Workshop am 13.09.2019 VON 09:30 BIS 16:30 UHR


Dem schillernden Begriff "Schuld" kann man aus vielen unterschiedlichen Richtungen begegnen. Als erstes mag man dabei vielleicht an viele Dramen und Filme denken, in denen die große Gefühle von Schuld und Scham immer wieder gelungen in Szene gesetzt werden. Oder an ein Gerichtsverfahren im Strafrecht, das dazu dient, die Schuldfrage des Angeklagten zu klären.

 

In diesem Workshop möchten wir das Thema Schuld als psychosoziales Phänomen näher beleuchten, das eng mit der Gewissensbildung verbunden ist. Die Fähigkeit zum Erleben von Scham, Stolz und Schuld erlernen Kinder schon sehr früh – mit Beginn der Bezogenheit auf ihre soziale Umwelt und die vorherrschenden Normen und Werte. Aufgrund von ungünstigen frühen Beziehungserfahrungen können sich unrealistische und quälende Schuldgefühle entwickeln, die sich wiederum in selbstdestruktive Verhaltensweisen oder in Form von starken Racheimpulsen äußern können.

 

Was Schuld und Schuldgefühle mit Radikalisierungsprozessen zu tun haben könnten, darum soll es in diesem Workshop gehen.
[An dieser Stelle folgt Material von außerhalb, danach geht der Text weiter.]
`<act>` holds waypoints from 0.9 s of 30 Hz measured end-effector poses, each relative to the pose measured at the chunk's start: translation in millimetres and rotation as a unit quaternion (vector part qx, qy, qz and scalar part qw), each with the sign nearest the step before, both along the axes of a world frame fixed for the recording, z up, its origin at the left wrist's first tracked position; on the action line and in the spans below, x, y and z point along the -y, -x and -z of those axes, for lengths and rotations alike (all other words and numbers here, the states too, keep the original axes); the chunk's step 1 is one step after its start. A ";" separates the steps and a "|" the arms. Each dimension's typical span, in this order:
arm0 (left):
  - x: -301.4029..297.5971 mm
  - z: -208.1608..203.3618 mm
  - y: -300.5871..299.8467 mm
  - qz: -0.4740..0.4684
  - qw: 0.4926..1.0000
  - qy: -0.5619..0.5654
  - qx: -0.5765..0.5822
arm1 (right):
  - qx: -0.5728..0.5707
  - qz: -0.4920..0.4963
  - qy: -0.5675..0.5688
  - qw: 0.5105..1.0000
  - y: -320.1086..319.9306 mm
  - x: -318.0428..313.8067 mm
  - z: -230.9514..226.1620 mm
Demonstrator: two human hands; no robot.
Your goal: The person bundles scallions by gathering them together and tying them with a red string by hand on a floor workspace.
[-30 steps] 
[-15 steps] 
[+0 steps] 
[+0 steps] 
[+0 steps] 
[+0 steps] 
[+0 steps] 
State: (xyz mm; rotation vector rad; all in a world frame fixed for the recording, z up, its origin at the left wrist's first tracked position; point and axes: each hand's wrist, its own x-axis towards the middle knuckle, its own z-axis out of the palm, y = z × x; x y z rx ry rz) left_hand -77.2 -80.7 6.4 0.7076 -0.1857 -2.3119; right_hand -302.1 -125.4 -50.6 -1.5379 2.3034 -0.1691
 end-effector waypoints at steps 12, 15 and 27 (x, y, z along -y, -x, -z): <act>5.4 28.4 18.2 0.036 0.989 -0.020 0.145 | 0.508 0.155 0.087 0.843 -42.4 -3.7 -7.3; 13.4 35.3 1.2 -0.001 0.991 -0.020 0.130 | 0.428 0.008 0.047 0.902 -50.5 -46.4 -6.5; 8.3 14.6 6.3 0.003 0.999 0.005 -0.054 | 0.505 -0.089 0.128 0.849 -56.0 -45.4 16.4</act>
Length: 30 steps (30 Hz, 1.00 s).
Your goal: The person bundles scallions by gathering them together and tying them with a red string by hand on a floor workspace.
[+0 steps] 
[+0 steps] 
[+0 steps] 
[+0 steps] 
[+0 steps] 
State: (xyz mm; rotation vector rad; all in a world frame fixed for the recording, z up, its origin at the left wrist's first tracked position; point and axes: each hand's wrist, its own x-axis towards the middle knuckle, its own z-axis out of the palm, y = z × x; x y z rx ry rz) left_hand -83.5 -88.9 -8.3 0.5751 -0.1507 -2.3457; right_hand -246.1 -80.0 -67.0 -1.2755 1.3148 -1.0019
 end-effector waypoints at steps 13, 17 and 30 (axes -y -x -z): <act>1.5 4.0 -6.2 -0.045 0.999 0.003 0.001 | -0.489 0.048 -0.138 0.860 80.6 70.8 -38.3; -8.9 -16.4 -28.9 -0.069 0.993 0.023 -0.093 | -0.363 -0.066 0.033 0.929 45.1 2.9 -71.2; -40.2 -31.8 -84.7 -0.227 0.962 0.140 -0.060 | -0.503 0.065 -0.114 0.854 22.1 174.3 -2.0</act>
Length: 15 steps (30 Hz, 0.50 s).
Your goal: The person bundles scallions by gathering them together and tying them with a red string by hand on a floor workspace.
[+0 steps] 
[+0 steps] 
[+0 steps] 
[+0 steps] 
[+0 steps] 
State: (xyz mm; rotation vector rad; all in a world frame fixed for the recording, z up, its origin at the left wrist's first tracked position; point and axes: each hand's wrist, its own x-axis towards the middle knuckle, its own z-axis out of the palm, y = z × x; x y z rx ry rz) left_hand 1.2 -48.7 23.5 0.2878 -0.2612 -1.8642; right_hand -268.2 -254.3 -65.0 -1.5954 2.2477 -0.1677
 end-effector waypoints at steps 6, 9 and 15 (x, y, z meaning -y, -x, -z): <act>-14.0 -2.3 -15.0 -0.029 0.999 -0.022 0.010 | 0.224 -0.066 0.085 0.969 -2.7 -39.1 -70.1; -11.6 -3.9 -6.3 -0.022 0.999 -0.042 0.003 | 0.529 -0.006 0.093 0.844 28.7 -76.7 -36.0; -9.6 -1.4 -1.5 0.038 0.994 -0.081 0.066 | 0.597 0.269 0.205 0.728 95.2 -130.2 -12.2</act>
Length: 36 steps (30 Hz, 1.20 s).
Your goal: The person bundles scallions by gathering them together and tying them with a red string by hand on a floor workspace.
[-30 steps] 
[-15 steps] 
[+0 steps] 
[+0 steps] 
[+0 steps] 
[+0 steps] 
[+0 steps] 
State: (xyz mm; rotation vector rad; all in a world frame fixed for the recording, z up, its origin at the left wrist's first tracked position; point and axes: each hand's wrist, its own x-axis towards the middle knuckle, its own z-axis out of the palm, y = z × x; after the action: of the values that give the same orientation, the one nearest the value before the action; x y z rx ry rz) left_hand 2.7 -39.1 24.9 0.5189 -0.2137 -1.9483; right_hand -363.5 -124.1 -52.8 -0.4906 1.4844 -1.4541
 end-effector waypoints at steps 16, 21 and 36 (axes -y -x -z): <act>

Gemeinsam wollen wir diskutieren und überprüfen, inwiefern Schulgefühle dazu beitragen könnten, dass sich junge Menschen einer radikalen Gruppe zuwenden, die Entlastung bietet und in diesem Sinne eine Art "Selbstregulation" verspricht.

 

Im Workshop werden wir den folgenden Fragen nachgehen:

 

  • Wie wirkt sich eine defizitäre Gewissensbildung auf das Verhalten aus und welcher Zusammenhang besteht zu Radikalisierungsprozessen? 
  • Welche Ansätze gibt es in der pädagogischen Praxis im Umgang mit Schuld(-gefühlen)?
  • Welche Zusammenhänge gibt es zwischen Religiosität/Ideologie und Schuld?